Apicultrice amateure installée en Lot-et-Garonne, Frédérique Ripet n’a pas conçu son innovation dans un laboratoire, mais face à une réalité brutale que beaucoup connaissent dans son milieu, celle de la destruction progressive de ses ruches par le frelon asiatique. « Trois années de suite, j’ai mes ruches qui se sont faites décimées par les frelons… j’ai acheté ce qui existait sur le marché, ça fonctionnait pas. Donc j’ai dit : je vais inventer quelque chose », explique-t-elle. De cette impasse naît une démarche entrepreneuriale qui donnera naissance à Api & Bee, aujourd’hui installée au cœur de la technopole agricole Agrinove depuis 2019.
Le problème, selon l’apicultrice, ne se limite pas à la prédation directe. Il est systémique. La présence du frelon en vol stationnaire devant la ruche provoque un stress massif, les abeilles sortent moins, la nourriture rentre en quantité insuffisante, et la dynamique de colonie s’effondre. « La clé du problème, c’est vraiment l’apport en nourriture », résume-t-elle. Et elle précise la chaîne de conséquences : moins de butineuses, arrêt de la ponte de la reine, puis déclin irréversible de la colonie. « Petit à petit, la colonie va décliner… jusqu’à s’éteindre ».
Du Stop-it à Arthak

Avant l’innovation dont il est question dans ces lignes, plusieurs dispositifs ont vu le jour par le passé chez Api & Bee. D’abord le Stop-it, puis une version améliorée, le Stop-it Max, intégrant une double paroi et une protection renforcée. Mais une limite persistait, celle du matériau. « Le plastique a ses avantages, mais ce n’est pas le matériau de l’apiculture. Le matériau de l’apiculture, c’est le bois », assume Frédérique Ripet. C’est cette conviction qui aboutit aujourd’hui à Arthak, un bouclier en bois intégrant une technologie de double paroi brevetée. Cette architecture crée un sas de sécurité qui maintient le frelon à distance de l’entrée tout en préservant un flux de circulation fluide pour les abeilles. Surtout, l’utilisation du bois pour le modèle offre un gage de durabilité qui permet une plus grande longévité avec un simple entretien.

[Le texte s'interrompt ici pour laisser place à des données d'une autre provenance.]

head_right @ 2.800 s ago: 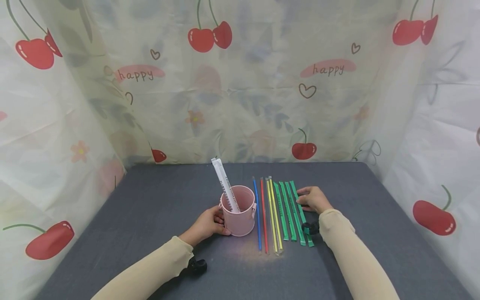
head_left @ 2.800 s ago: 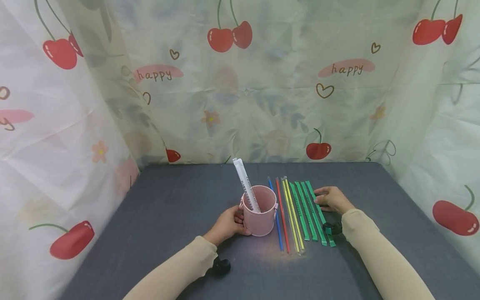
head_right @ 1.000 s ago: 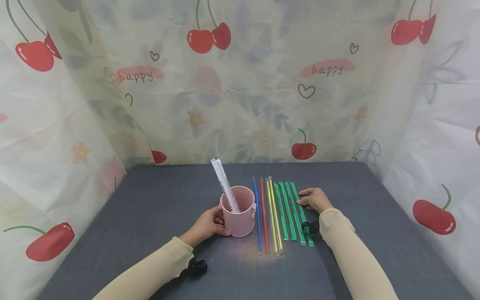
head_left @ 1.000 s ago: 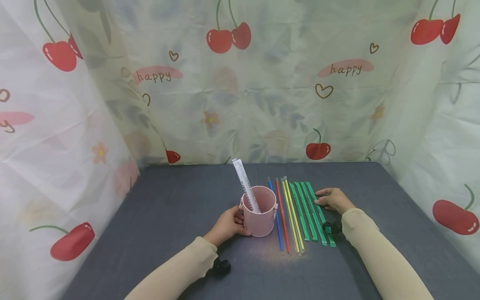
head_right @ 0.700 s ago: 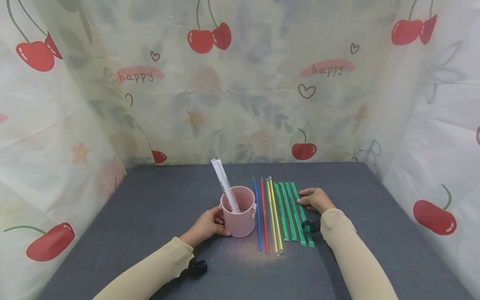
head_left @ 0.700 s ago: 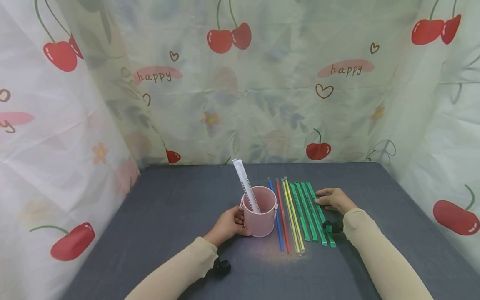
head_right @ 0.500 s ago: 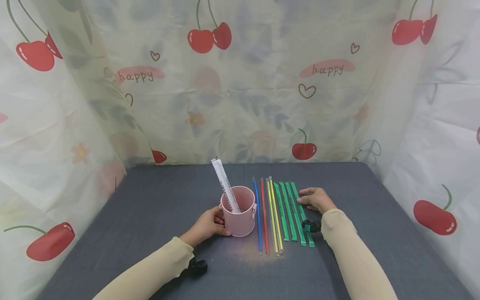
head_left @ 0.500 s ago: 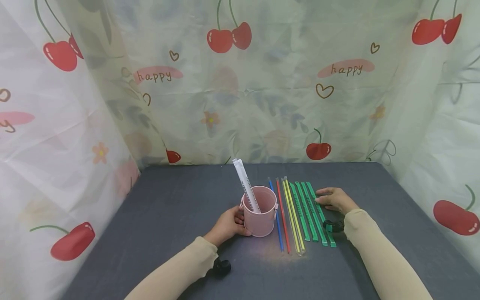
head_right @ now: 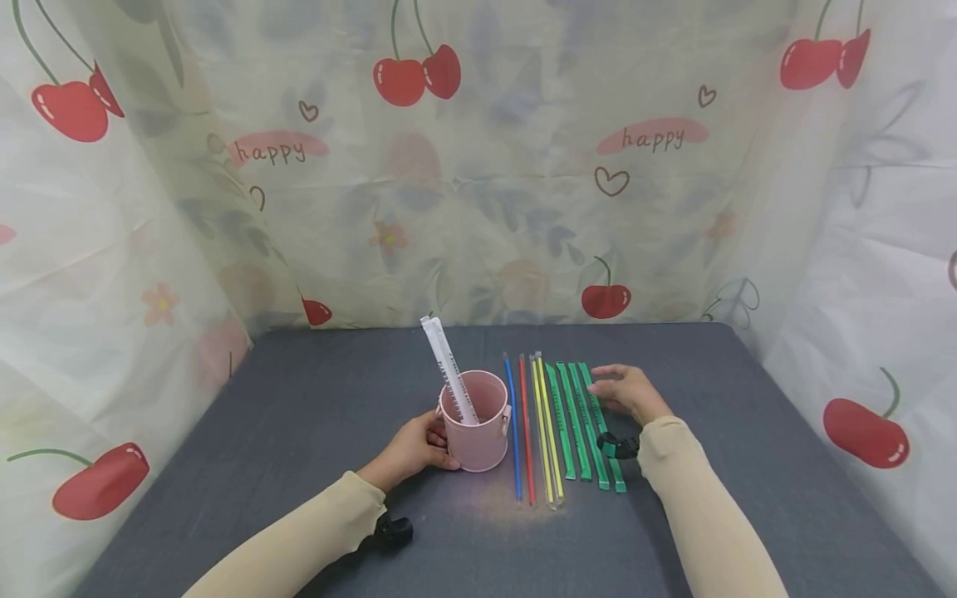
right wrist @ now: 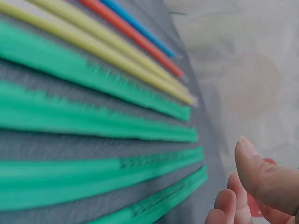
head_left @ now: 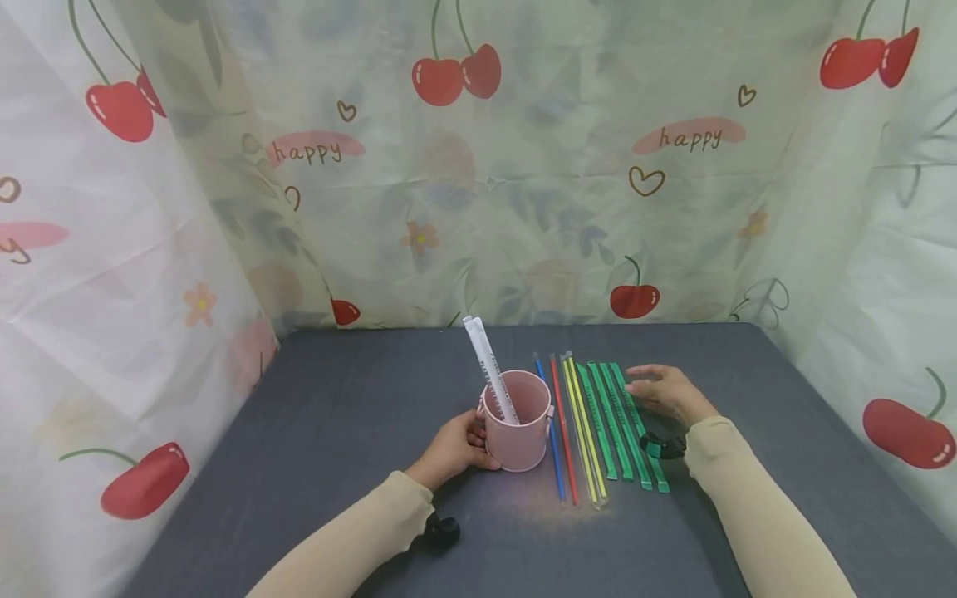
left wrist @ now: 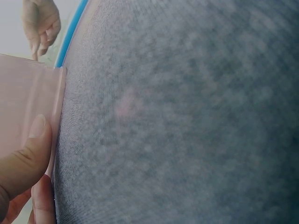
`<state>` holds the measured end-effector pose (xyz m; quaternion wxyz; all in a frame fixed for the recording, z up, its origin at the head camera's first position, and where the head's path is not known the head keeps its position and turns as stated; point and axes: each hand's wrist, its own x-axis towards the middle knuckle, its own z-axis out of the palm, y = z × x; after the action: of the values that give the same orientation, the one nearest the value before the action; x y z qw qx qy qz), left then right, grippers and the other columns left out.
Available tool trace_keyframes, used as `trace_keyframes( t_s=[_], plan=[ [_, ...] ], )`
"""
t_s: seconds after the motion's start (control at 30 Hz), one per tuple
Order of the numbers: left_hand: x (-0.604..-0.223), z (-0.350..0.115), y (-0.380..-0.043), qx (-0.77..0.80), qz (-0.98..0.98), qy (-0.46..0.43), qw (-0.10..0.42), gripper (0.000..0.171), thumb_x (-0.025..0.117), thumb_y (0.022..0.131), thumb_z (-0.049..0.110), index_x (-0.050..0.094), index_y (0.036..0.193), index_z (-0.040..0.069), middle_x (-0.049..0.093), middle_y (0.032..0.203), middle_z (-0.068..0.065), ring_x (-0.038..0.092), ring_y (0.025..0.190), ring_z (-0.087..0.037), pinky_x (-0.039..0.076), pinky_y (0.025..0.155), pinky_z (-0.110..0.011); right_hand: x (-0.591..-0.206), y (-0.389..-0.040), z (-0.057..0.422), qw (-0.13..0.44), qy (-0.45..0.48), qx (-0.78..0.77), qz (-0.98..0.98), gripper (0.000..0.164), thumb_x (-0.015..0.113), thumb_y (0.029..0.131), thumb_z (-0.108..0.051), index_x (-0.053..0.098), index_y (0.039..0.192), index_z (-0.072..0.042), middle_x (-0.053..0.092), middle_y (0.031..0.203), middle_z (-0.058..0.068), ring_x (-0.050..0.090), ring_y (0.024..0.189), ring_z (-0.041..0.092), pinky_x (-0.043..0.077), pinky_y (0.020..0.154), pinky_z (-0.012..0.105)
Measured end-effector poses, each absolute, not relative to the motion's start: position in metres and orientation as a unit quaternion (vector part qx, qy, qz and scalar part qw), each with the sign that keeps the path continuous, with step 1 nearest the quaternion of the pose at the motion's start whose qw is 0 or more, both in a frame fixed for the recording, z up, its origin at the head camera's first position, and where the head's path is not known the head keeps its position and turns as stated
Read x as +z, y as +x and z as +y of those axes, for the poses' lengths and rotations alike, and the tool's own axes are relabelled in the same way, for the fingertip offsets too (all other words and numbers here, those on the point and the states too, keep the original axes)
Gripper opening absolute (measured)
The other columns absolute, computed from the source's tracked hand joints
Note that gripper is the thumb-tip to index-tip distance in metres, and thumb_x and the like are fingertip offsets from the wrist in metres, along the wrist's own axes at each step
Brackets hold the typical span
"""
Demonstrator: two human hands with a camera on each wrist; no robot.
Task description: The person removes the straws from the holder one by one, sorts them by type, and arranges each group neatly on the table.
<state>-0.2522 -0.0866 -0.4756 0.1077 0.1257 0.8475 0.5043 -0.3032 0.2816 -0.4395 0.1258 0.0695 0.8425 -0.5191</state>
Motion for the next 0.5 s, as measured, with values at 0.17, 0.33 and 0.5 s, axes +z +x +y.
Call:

Au-delà de la performance technique, c’est l’ambition qui diffère des solutions classiques. Ici, on cherche à ne pas opposer frontalement abeilles et frelons, et à réduire la pression subie par la colonie. « C’est un produit qui a été pensé pour l’abeille et pas contre le frelon », insiste la fondatrice. Le dispositif vise ainsi à diminuer le stress, élément central de la survie des colonies.

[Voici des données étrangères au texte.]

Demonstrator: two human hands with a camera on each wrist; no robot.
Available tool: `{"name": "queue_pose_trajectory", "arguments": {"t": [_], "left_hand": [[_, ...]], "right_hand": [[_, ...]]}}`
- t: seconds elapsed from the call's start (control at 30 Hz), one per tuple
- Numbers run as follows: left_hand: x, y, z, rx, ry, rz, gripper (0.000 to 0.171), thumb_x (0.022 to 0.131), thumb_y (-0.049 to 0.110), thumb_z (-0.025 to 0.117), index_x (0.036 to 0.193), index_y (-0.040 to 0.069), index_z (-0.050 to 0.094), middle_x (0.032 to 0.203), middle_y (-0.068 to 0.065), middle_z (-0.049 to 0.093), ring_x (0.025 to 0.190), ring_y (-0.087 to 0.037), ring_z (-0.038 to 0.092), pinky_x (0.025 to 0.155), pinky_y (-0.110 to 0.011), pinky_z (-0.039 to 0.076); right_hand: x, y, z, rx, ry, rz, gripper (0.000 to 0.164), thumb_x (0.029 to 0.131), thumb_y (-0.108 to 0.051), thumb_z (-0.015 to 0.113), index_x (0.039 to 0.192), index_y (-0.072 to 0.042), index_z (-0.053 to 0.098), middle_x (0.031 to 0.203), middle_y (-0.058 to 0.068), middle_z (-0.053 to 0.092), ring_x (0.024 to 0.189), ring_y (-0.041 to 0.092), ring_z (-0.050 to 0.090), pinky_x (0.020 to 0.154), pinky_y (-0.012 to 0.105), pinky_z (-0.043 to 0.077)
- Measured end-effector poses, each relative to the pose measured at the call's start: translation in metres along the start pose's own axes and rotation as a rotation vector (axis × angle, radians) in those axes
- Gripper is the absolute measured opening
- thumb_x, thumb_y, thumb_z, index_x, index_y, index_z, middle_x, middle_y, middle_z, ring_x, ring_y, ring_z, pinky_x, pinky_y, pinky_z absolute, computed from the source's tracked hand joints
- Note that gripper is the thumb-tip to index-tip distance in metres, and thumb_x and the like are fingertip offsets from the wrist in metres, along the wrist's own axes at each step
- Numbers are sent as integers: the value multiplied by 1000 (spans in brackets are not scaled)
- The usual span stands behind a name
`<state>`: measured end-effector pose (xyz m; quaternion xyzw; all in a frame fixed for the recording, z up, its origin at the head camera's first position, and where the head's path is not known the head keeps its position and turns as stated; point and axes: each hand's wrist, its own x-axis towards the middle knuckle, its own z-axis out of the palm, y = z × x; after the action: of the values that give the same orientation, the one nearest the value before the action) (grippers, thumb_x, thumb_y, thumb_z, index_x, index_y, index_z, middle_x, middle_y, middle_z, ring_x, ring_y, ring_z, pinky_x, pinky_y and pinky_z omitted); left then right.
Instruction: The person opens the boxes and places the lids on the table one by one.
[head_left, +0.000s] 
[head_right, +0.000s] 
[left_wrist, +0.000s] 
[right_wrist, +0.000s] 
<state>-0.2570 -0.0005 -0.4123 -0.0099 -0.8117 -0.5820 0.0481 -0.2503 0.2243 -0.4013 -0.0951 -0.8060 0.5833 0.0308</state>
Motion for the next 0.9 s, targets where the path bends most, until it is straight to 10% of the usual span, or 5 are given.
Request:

Car la pression du frelon asiatique n’est pas constante. Elle explose à des périodes précises de l’année. « Le gros problème sur les ruches commence en général à partir de fin juillet, août, septembre, octobre », rappelle l’apicultrice. Cette saisonnalité est déterminante. L’objectif est que les apiculteurs puissent équiper leurs ruches avant la période critique.
Un lancement prometteur
Pour l’heure, Arthak reste en phase de diffusion progressive. Mais les premiers retours de terrain semblent encourageants, alors que le produit a su séduire le public lors d’une manifestation à Villeneuve-sur-Lot récemment. Un début de visibilité qui pourrait s’accélérer à l’approche de la saison critique, alors que les apiculteurs cherchent des solutions concrètes pour protéger leurs colonies. Derrière la technologie et les brevets, la démarche reste, elle, personnelle. Apicultrice, fabricante et militante de la protection des abeilles, Frédérique Ripet résume ainsi son engagement : « protéger la ruche avant tout, en rééquilibrant la relation entre prédateur et colonie. » Une philosophie désormais incarnée par Arthak, que sa conceptrice espère voir largement adopté dans les ruchers français dans les prochaines années.

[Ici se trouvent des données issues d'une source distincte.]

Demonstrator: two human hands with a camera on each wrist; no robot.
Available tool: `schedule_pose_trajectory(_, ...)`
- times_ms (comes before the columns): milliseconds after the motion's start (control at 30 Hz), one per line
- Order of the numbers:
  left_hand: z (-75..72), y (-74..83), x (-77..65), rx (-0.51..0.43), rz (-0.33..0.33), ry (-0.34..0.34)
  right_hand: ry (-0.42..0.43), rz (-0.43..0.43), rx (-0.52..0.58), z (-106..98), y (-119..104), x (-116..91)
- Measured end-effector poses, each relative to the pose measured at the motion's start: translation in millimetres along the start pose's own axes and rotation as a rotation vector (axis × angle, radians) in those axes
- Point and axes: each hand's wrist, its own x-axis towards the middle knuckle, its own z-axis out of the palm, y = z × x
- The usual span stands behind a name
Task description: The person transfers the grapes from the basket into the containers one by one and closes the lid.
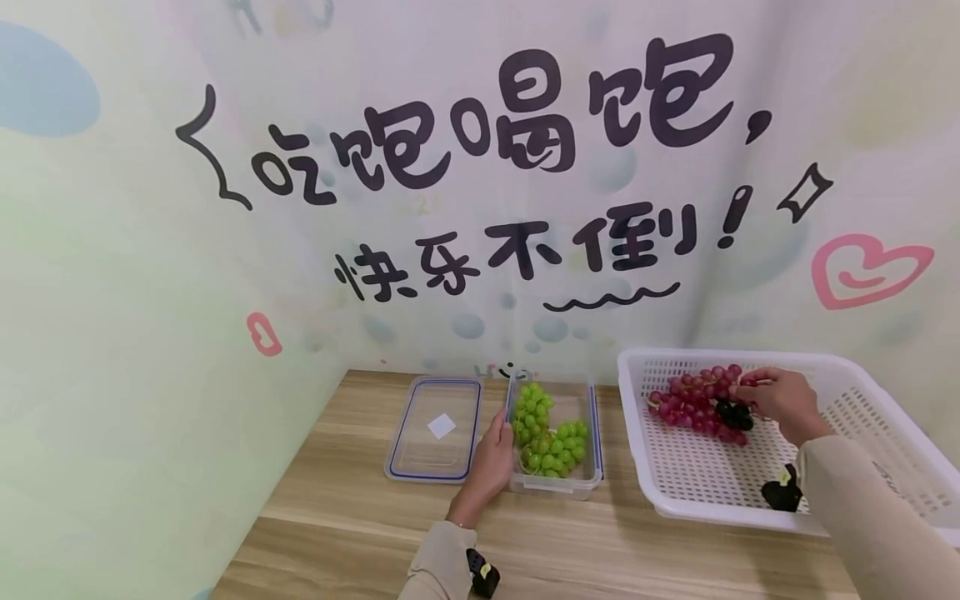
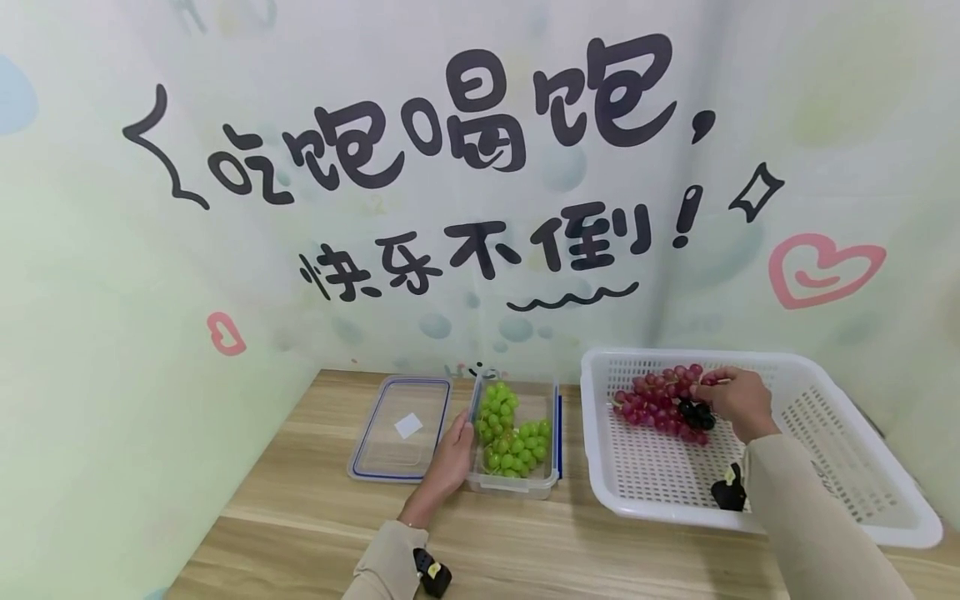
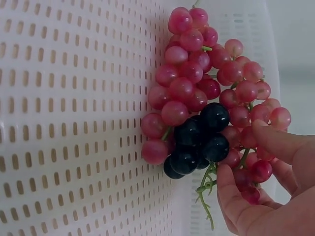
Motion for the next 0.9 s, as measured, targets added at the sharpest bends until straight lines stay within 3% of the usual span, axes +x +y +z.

Entre lutte et protection, un débat plus large //
Au-delà de la technique, l’innovation s’inscrit dans un débat plus large sur les politiques publiques de lutte contre le frelon asiatique. Pour Frédérique Ripet, qui est aussi membre du comité local de lutte contre le frelon, la stratégie actuelle reste déséquilibrée. « Tout a été conçu pour la lutte contre le frelon… mais il ne faut surtout pas oublier la protection de l’abeille », insiste-t-elle. Une position qui résonne avec les évolutions législatives récentes, notamment la loi du 14 mars 2025 et ses décrets d’application de fin 2025, qui structurent désormais une politique nationale de lutte et d’indemnisation.